A final requirement we have is that the system should be quite robust and automatically adapt to new baselines. For example, if a new release improves the CPU usage we don’t want to have to re-tune the alarm system. Ideally it should warn us that CPU usage was reduced, which is expected, and then it should adapt to the new reality.

The solution

What kind of solution can we deploy? Rule based heuristics do not scale and do not adapt easily, especially if we have thousands of alarms to setup. Some statistical approach is needed that is generic enough to handle many different metric behaviours.

Exponential Moving Average

Our solution is a based on three components. The Exponential Moving Average (EMA), the Exponential Moving Standard Deviation (EDS), and the deployment of a set of simple models instead of a single model that tries to capture all variations.

First we need to track what’s the expected normal value for our metric. We can estimate that using the Exponential Moving Average (EMA), which is defined as:

EMA <- w * EMA + (1 - w) * x

where x is the current real value measurement, and w is a small value like 0.05 that controls the influence of the new measurement to the EMA compared to the learned expectation. EMA provides the expectation of the metric at any given time and it updates anytime we have a new measurement. It has the nice property that it can automatically adapt to a new reality and needs little supervision.

Exponential Moving Standard Deviation

EMA is a good start. However, it doesn’t quantify the range around the expectation that should be considered normal. To quantify that range we need to track not only the average value but also the standard deviation (SD). We will track SD using a similar approach as with the mean value, namely the Exponential Moving Standard Deviation (EMS):

EMS <- sqrt( w * EMS^2 + (1 - w) * (x - EMA)^2 )

Similarly to EMA, the EMS will automatically adapt to any new reality without needing re-training. Same as EMA, parameter w controls how fast EMS adapts to radical changes.

The two numbers, EMA and EMS define a simple model that can be used to build the alarm logic. This is as simple as:

Alarm = abs(x - EMA) > n * EMS

where n controls the sensitivity of the alarm to the value measurement x. If the absolute difference of EMA from x is higher than n number of standard deviations we raise the alarm. A low value for n, like 1 or 2, may lead to high number of false positives, that is alarm goes off when it shouldn’t. A high value of n may lead to high number of false negatives, that is alarm doesn’t go off when it should.

Multiple models

Now it is time for the real trick! So far we have all the basic components is place but we still haven’t solved the seasonality requirements. The trick we are going to use is very simple: instead of using one single model comprised of the EMA and EMS, we are going to use multiple models, one for each hour and day of the week.

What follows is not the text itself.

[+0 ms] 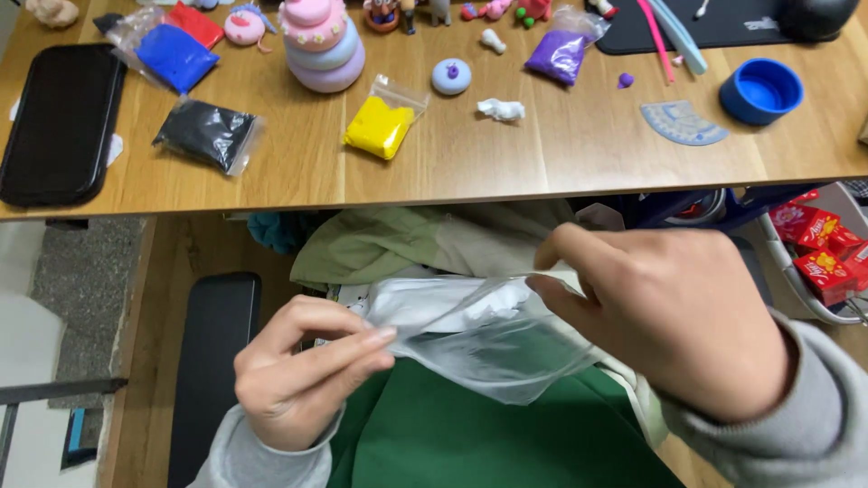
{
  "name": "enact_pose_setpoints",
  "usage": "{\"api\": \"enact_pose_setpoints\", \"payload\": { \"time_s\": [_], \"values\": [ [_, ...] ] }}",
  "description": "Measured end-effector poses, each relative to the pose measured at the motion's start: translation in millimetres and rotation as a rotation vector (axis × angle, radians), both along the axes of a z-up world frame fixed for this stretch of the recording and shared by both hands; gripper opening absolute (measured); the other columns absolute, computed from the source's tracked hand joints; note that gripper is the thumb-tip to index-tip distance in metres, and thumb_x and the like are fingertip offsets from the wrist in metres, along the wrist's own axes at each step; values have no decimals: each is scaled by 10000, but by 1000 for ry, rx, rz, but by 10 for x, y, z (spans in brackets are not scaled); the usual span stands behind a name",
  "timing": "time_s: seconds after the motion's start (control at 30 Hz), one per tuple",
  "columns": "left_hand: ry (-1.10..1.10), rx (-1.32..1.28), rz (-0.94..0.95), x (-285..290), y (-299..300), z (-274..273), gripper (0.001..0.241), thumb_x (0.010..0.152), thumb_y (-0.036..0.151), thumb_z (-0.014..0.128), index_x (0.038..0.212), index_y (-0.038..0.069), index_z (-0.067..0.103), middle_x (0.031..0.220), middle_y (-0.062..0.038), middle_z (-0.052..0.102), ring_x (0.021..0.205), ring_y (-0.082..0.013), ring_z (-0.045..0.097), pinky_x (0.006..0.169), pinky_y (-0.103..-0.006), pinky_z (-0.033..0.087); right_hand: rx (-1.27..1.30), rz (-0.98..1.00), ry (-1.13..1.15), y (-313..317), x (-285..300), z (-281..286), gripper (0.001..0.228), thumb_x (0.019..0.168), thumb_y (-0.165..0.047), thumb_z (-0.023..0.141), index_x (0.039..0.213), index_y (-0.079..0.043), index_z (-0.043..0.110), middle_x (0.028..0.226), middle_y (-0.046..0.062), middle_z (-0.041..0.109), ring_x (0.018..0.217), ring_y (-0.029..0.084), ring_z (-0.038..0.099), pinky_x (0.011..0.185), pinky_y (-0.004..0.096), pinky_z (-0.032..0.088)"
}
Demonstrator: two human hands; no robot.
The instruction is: Molding and assembling small clay figurines on a desk
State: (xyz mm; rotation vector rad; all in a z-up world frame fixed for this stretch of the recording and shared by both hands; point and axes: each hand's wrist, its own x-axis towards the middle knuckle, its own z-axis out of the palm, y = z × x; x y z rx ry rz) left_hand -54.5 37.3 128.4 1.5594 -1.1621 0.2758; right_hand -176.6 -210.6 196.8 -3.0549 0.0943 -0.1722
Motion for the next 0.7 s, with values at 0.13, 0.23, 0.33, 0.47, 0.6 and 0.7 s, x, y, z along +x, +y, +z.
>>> {"api": "enact_pose_setpoints", "payload": {
  "time_s": [0.13,0.23,0.33,0.47,0.6,0.7],
  "values": [
    [-57,-33,-38,-24,-30,5,181,803,112,742,964,39,705,847,-96,666,723,-194,635,651,-253,535,-49,113,-46,246,-191,-120,140,866,-302,619,838,-220,508,546,-61,545,465,188,570,388,393,373],
    [-95,-19,-90,-52,-41,26,211,810,135,761,997,59,703,866,-87,664,725,-183,632,672,-264,545,-49,248,162,406,-143,-484,47,832,-186,568,834,-200,523,643,-16,588,538,231,605,385,423,449],
    [-128,-16,-146,-108,-97,49,209,822,146,768,1004,69,701,860,-77,653,696,-176,610,665,-266,525,-235,183,190,382,21,-1147,34,826,-195,584,856,-181,578,681,-4,633,563,230,646,364,421,483],
    [-142,-12,-178,-118,-184,79,168,860,150,737,1010,81,704,829,-47,641,645,-164,551,623,-254,471,-375,5,560,474,294,-1531,283,894,-331,513,1086,-129,557,825,6,662,696,257,699,388,470,495],
    [-148,-7,-198,-80,-253,68,141,876,147,711,995,71,709,809,-50,619,653,-167,549,563,-236,471,-721,278,75,333,112,-2006,156,894,-147,462,821,-154,600,727,27,564,557,181,534,399,327,339],
    [-66,-3,-175,-13,-259,-38,156,828,147,759,966,83,722,825,-42,643,657,-162,590,614,-270,451,-551,480,96,193,190,-2242,142,907,-236,509,851,-216,637,795,40,611,670,262,605,502,455,486]
  ]
}}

For example, we will have a different EMA and EMS for tracking what is normal on Mondays at 9am and a different EMA and EMS for tracking what is normal on Mondays at 10am. Using the hourly resolution we will end up with 24x7 models, again with each model having its own EMA and EMS. If the metric is indeed well-behaved then the EMA and EMS of these sub-models should be quite stable over time! Depending on the problem and the desired time-resolution we may define more or less models. For example we may have a different model for every 5mins interval in the weekly cycle.

Tuning and implementation details

Few tips to have in mind before implementing this approach. When we make a new measurement we need first to check if the alarm should go off and then to update the EMA and EMS.

There are three parameters that need tuning. The easiest to tune is the time resolution of the alarm. We need to make sure that we can have a reliable measurement for the time window. Parameter w controls how back in history should the alarm look up to pick what is the expectation of normal behaviour. Parameter n should be manually picked and it controls the trade off between false positives and false negatives.

The total memory requirements for this solution is very low since only two real numbers are stored for each model: one for the EMA and one for the EMS. There’s no need to keep the full history of measurements since any new measurement is factored in the estimations of EMA and EMS and then it can be safely discarded.